O gün 1 Mayıs meydanında baktım da, on binlerce insan, şu ya da bu şekilde umut bağladıkları örgütlerine veriyorlar potansiyellerinin çoğunu. İnsanların kafalarına yerleştirilen model şudur: Biz bir örgüte destek veririz, o örgüt büyür ve gelişir, en sonunda devrimi gerçekleştirir, biz de kurtuluruz. Ama bu boşuna bir umuttur. Böyle bir kurtuluşun mümkün olmadığı iki yüz yıldır yaşanan ve büyük acılara ve fedakârlıklara mal olan yüzlerce deneyle kanıtlandı. İsteyenler bir kere daha deneyebilirler ama bir bilim adamı aynı deneyi yüz kere yapıp aynı sonucu aldığı için nasıl artık ısrar etmezse, toplumsal mücadele alanında da yüzlerce kez denenmiş bir şeyi, sonucunu bile bile denemeye kalkışmak pek akıl kârı değildir. Sonuç yine hüsran olacaktır. Oysa o meydandaki on binlerce, yüz binlerce insan o muazzam enerjisini, aralarındaki yapay örgütsel bariyerleri de aşarak yeni özdeneylere akıtsa ne muazzam bir yaratıcı güç ortaya çıkardı.

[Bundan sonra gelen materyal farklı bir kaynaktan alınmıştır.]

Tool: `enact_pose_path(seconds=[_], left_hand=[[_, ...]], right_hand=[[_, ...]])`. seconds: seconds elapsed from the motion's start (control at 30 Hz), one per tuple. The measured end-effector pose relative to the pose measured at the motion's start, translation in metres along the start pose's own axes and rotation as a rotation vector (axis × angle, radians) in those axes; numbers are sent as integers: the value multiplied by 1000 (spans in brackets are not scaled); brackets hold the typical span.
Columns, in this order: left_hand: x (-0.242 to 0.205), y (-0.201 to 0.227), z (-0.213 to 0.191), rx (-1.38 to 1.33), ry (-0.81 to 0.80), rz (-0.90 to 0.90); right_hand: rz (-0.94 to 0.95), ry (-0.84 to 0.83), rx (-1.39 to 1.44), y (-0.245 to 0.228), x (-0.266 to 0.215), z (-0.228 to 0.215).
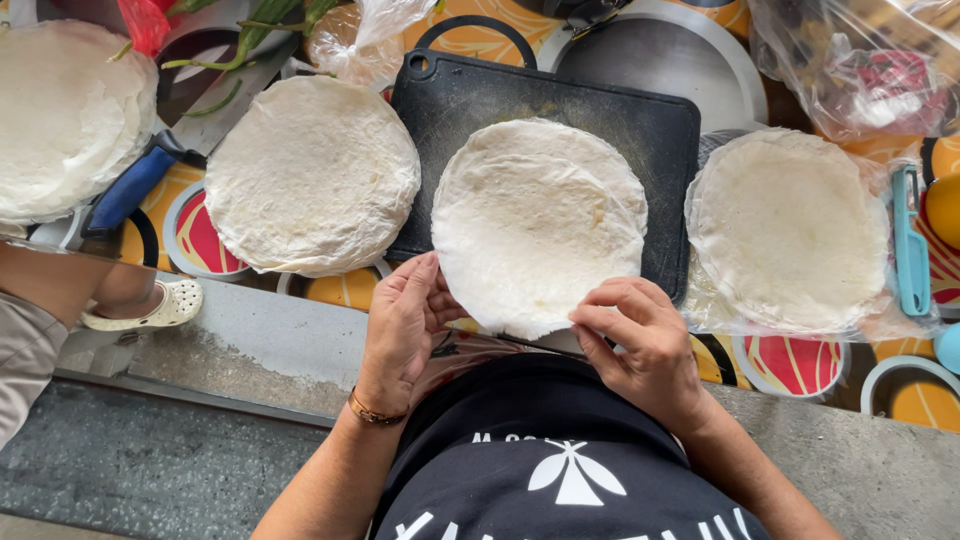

Şundan emin olmalıyız ki, bu tür deneylere en önce karşı çıkacak olanlar bizzat “devrimci” örgütler olacaktır. Onlar, özinisiyatiften, devletten bile daha fazla rahatsız olurlar.
1 Mayıs’lar, her türlü örgüt otoritesinin yıkılıp türlü türlü özörgütlenme deneyimlerinin hayata geçeceği günleri de müjdelesin.